会社経営は、日々の業務以外にも「どの企業と取引を始めるか」「誰を採用するか」といった、未知の要素に対して多くの判断を迫られる仕事です。例えば、取引を考えている会社経営者の名が、反社会勢力関係者と同姓同名であったり、採用予定者の経歴に不自然な点が見受けられたり、と気になる要素は少なくありません。こうした「懸念の芽」を放置する事は、後々のトラブルに発展しかねません。企業が持続的に成長していく為には、信頼できる相手と良い関係を築く事が重要です。
当社の本社が所在する大阪府は条例で「事業者は暴力団と一切の関係を持たないよう努める」と定められています。ただ、取引や契約の開始前等に相手方が暴力団員か否かを確認する「義務」規定はされていません(東京都では「確認に努める」旨を定めています)。その為、企業が知らぬ間に反社会勢力と取引してしまうケースも起こり得ます。
こうしたリスクを回避する為に警察は、契約書に「暴力団排除条項」を設ける事を推奨しています。これは、相手が反社会的勢力関係者であると判明した場合に、直ちに契約を解除できるようにするものです。
しかし、契約書の文言だけで安心は得られません。契約書に排除条項を加えても、契約を打ち切った相手が素直に引き下がるとは限らず、逆に恨みを買い、嫌がらせを受けるケースも考えられます。こうした事態を防ぐには、最初から関係を持たない様にする事が重要です
調査員としては、最低でも反社チェックを行う事が望ましいと考えます。また、一歩踏み込んで、聞き込みによる反社会的勢力関与調査を行えば、取引や採用時の見えないリスクを事前に把握でき、トラブル回避の可能性はさらに強まります。
こうした反社会的勢力チェックを通じて、企業のコンプライアンス体制を強化する事が可能になります。
暴力団排除条例の整備が進んだ現在でも、企業が知らぬ間に反社会勢力と接点を持ってしまう例は後を絶ちません。暴力団と知りながら交流を続ける企業には、一定期間の処分が下されます。また、処分期間は暴力団との交流の状況によって変わります。さらに、一定期間を過ぎたとしても処分解除には「暴力団又は暴力団関係者との関係がな事が明らかな状態になるまで」と言う条件を満たす必要があります。

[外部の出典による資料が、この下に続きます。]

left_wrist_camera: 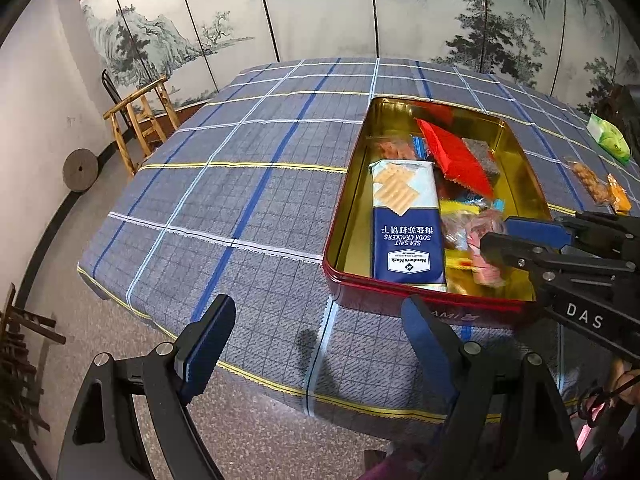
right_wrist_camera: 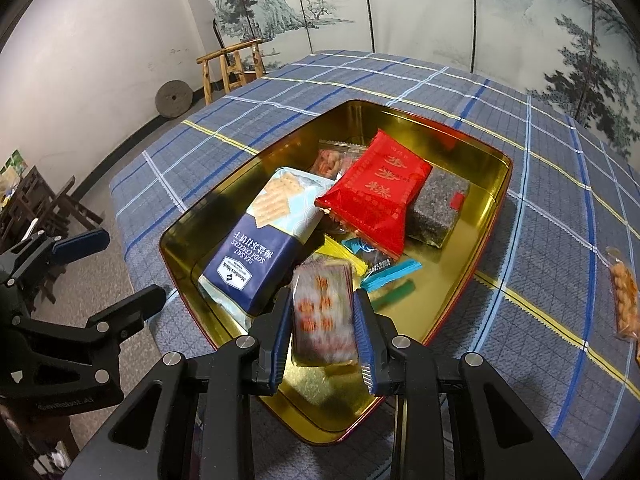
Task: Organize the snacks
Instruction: 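Lower the white pastry packet into the tin and open the right gripper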
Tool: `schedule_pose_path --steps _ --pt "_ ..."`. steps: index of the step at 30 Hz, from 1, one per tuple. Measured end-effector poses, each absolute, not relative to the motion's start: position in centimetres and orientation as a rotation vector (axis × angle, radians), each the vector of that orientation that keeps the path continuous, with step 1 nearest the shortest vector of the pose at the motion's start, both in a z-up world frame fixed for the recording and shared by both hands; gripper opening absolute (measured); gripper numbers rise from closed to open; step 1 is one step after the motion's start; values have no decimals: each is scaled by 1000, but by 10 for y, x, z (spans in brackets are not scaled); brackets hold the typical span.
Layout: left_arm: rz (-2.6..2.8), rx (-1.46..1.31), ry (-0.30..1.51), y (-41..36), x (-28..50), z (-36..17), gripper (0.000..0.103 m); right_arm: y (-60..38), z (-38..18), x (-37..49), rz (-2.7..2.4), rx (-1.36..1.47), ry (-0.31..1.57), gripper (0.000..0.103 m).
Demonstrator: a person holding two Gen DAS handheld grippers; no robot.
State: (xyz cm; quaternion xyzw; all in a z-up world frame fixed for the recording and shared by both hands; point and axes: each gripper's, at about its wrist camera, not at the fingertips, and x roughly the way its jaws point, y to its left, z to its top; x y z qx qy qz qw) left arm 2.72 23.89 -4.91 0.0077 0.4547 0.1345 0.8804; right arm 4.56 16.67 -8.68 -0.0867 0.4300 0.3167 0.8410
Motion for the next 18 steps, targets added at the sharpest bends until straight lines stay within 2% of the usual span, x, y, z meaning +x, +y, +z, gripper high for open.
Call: schedule_pose_path --steps 18 --pt "290 31 948 238 26 -46 82 160 -70 41 685 -117 853 31"
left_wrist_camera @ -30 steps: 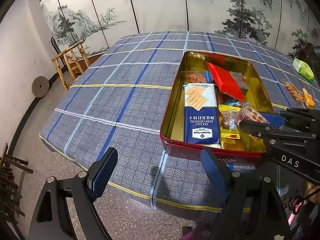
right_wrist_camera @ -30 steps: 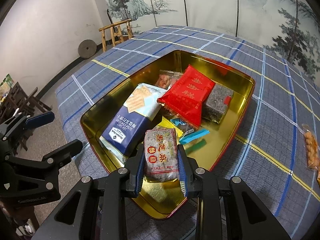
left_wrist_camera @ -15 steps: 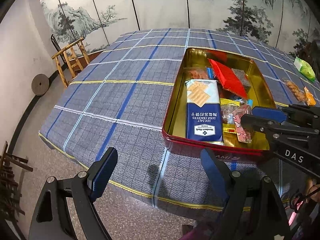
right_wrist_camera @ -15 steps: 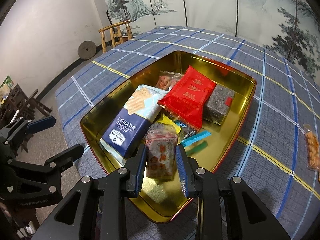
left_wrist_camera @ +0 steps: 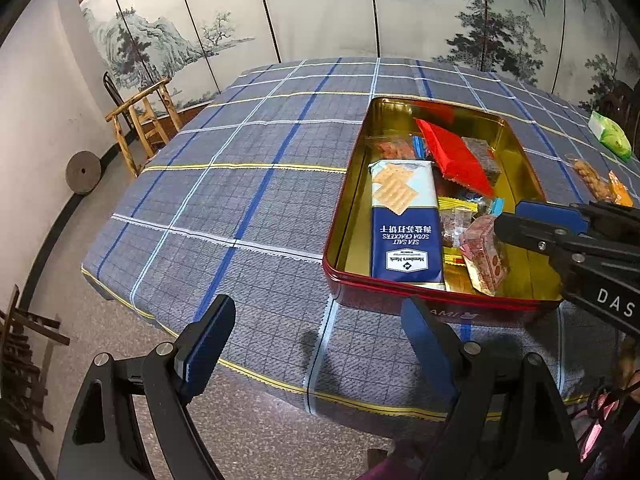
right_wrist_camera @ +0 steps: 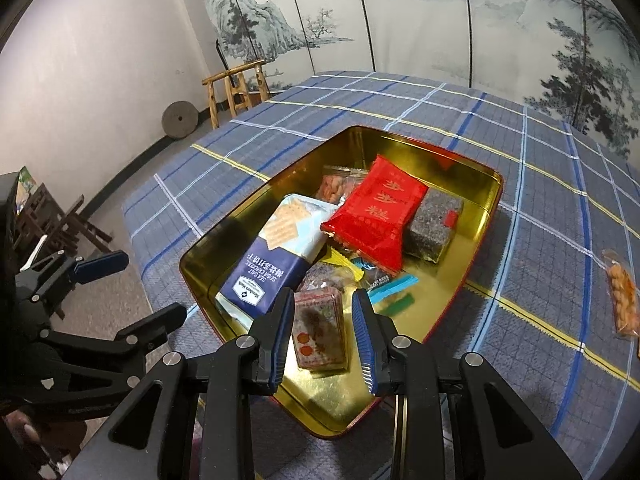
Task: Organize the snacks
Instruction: 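Lower the white pastry packet into the tin and open the right gripper, then pull both grippers back from the tin toward the remaining snacks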
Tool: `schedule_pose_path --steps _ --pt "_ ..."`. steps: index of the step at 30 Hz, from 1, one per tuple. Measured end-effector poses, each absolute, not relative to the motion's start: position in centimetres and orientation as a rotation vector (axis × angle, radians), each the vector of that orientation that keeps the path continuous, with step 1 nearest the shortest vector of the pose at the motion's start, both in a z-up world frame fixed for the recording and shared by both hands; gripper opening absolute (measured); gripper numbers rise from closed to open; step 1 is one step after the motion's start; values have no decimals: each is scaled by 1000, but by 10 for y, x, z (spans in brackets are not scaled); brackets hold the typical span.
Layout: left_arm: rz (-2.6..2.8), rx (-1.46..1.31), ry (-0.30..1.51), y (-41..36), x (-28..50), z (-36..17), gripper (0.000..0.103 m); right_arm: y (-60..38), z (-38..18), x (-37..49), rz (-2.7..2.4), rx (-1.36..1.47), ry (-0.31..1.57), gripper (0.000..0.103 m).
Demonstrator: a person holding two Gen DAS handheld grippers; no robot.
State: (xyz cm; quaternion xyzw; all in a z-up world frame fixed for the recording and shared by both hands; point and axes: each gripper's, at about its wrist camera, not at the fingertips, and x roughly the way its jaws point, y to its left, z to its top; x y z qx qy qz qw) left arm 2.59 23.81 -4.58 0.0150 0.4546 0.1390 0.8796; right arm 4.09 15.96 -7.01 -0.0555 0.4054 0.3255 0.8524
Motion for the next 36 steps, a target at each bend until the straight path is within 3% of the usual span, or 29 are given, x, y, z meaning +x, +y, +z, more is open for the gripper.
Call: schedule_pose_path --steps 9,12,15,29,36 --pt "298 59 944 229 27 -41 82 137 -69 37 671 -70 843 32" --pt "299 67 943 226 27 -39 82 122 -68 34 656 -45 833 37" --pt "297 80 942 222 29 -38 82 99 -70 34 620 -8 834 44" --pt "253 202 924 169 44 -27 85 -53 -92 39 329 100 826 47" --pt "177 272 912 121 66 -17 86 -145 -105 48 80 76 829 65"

なお、暴力団との交流があった、と判明した場合は、暴力団関係事業者に対する指名停止措置により、企業名や所在地、代表者の氏名が公開されます。つまり、企業としての信用を回復するには長い時間を要する事になるのです。
世の中には、見た目や印象だけでは判断できない事が数多くあります。企業経営においては、取引先や採用候補者の裏に潜むリスクを慎重に見極めなければならず、様々な情報から多角的に検討をする必要があります。近年では、指定暴力団に所属しない半グレも存在しており、一般人と見分けがつきにくい人物もいます。その為、思わぬところから懸念点が判明するケースもあります。
以下は、こうした背景を踏まえ、当社が行った東京のある企業の社長の反社会勢力関与調査をした際の結果です。
その企業の社長自身は暴力団員ではなかったのですが、対象者だけでなく、その周辺を調査したところ、社長の実家が福岡の指定暴力団の現役幹部宅であった事が判明した事があります。この場合、たとえ対象の社長が組員でなくとも、交流を持ってしまえば、警察から密接交際者(反社組織と交流がある者)認定を受ける可能性が大いにあります。同調査は契約前の調査であった為、依頼した企業は危険な橋を渡らずに済みました。もっとも、この調査対象者の場合は詐欺容疑での逮捕歴があったので、暴力団の関係者でなくとも「推薦できる人物」とは言えない人でした。
この様な事は調査をしなければ判るものではありません。やはり、取引開始前の反社会勢力関与調査は不穏分子の流入に有効と言えるでしょう。
調査の目的は人を疑う事ではありません。むしろ、正当に努力してきた人材を守り、企業と企業、または企業と採用候補者の双方にとって健全な関係を築くためのものです。
反社会的勢力の関与を見逃せば、会社全体が法的、社会的なリスクを負う事になります。逆に、しっかりと確認を行う事で、無用な誤解やトラブルを未然に防ぐ事ができます。反社関与調査やバックグラウンドチェックは、見えないリスクを可視化する事ができる有効な調査です。
信頼に基づく経営を継続する為に、こうした取り組みを日常的な企業防衛の一環として位置づける事は非常に重要です。